◆ **Task item**
How do the records below read from their first line through the line containing "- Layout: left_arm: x"? Write those lines out exactly.

◆ **Data extract**
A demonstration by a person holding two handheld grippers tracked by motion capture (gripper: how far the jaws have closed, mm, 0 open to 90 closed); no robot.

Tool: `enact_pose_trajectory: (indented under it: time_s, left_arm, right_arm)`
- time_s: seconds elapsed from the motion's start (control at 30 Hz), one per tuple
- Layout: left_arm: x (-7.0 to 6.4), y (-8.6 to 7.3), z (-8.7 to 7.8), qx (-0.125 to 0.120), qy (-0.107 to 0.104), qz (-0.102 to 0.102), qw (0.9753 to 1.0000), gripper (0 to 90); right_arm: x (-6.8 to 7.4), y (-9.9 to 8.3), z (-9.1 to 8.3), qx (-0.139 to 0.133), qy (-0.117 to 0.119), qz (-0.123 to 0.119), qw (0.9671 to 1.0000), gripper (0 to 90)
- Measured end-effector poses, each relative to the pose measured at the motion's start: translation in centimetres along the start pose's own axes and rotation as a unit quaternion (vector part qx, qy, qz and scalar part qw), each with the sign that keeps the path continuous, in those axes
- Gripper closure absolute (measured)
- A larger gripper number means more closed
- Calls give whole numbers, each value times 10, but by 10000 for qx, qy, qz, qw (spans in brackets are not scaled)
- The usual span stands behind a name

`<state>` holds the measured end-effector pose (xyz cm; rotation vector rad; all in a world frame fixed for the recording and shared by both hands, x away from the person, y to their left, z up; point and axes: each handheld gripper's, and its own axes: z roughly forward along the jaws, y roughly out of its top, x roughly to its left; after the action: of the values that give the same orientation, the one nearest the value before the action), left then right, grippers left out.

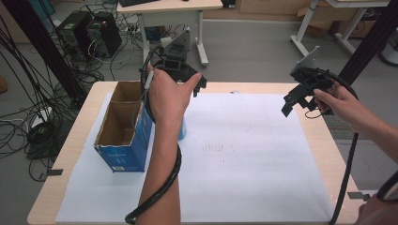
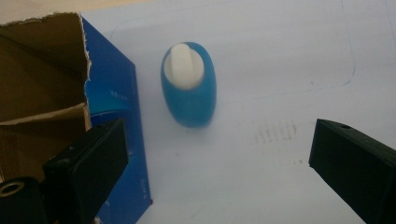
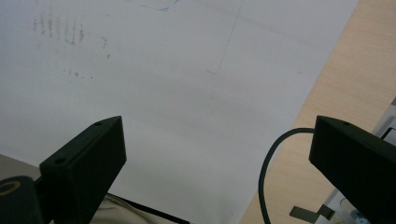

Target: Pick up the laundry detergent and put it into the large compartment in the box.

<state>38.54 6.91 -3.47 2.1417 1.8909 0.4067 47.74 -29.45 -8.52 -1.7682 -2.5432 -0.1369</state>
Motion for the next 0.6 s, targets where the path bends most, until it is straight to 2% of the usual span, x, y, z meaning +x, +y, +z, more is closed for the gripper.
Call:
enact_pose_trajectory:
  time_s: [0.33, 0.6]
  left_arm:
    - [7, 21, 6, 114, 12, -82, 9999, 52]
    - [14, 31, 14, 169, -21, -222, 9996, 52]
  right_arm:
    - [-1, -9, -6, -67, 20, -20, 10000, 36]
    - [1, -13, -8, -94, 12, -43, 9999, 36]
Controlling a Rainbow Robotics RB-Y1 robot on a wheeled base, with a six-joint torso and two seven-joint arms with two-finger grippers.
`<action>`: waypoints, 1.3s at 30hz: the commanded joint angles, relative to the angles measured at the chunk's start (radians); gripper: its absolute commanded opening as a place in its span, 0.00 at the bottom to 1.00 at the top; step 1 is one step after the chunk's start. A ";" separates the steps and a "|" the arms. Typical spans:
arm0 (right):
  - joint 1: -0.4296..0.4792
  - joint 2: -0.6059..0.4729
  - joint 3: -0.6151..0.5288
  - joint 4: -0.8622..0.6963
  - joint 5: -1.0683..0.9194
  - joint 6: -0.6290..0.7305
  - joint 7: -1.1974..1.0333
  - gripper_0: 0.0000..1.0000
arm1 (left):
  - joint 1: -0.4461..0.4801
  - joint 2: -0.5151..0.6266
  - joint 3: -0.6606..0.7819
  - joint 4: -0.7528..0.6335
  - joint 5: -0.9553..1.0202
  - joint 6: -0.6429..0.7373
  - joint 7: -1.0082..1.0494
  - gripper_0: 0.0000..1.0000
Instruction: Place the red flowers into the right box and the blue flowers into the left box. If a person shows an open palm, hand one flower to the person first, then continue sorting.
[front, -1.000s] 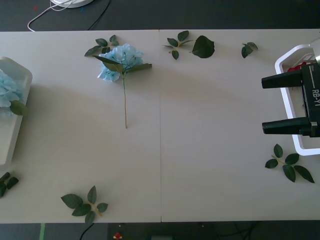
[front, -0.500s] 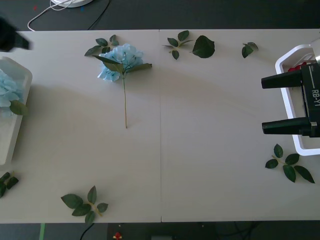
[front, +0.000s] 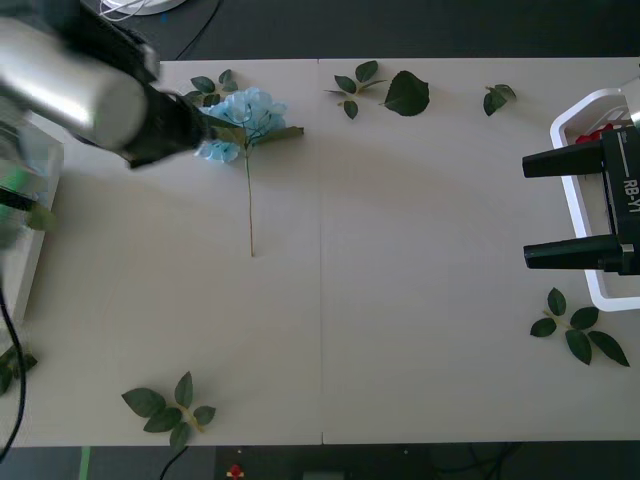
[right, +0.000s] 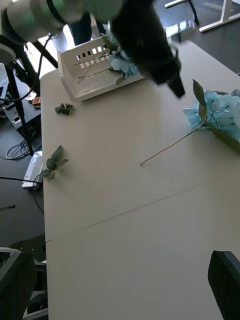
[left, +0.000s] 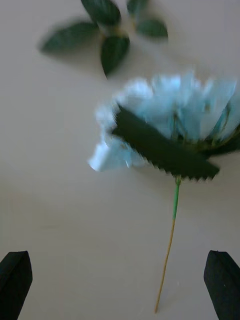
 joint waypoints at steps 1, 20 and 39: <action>0.010 0.016 0.004 -0.022 -0.013 0.001 0.027 1.00 | -0.041 -0.026 -0.082 0.083 0.027 -0.071 -0.011 1.00; 0.010 0.016 0.004 -0.022 -0.013 0.001 0.027 1.00 | -0.302 -0.141 -0.329 0.568 0.199 -0.303 -0.012 1.00; 0.010 0.016 0.004 -0.022 -0.013 0.001 0.027 1.00 | -0.313 -0.170 -0.427 0.637 0.198 -0.364 -0.012 0.00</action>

◆ **Task response**
A demonstration by a person holding two handheld grippers tracked by motion capture (gripper: how far the jaws have closed, mm, 0 open to 90 closed); no robot.

Tool: `enact_pose_trajectory: (indented under it: time_s, left_arm, right_arm)`
- time_s: seconds elapsed from the motion's start (control at 30 Hz), one per tuple
- Layout: left_arm: x (-7.0 to 6.4), y (-8.6 to 7.3), z (-8.7 to 7.8), qx (-0.125 to 0.120), qy (-0.107 to 0.104), qz (-0.102 to 0.102), qw (0.9753 to 1.0000), gripper (0 to 90); right_arm: x (-6.8 to 7.4), y (-9.9 to 8.3), z (-9.1 to 8.3), qx (-0.139 to 0.133), qy (-0.117 to 0.119), qz (-0.123 to 0.119), qw (0.9671 to 1.0000), gripper (0 to 90)

No more output is expected.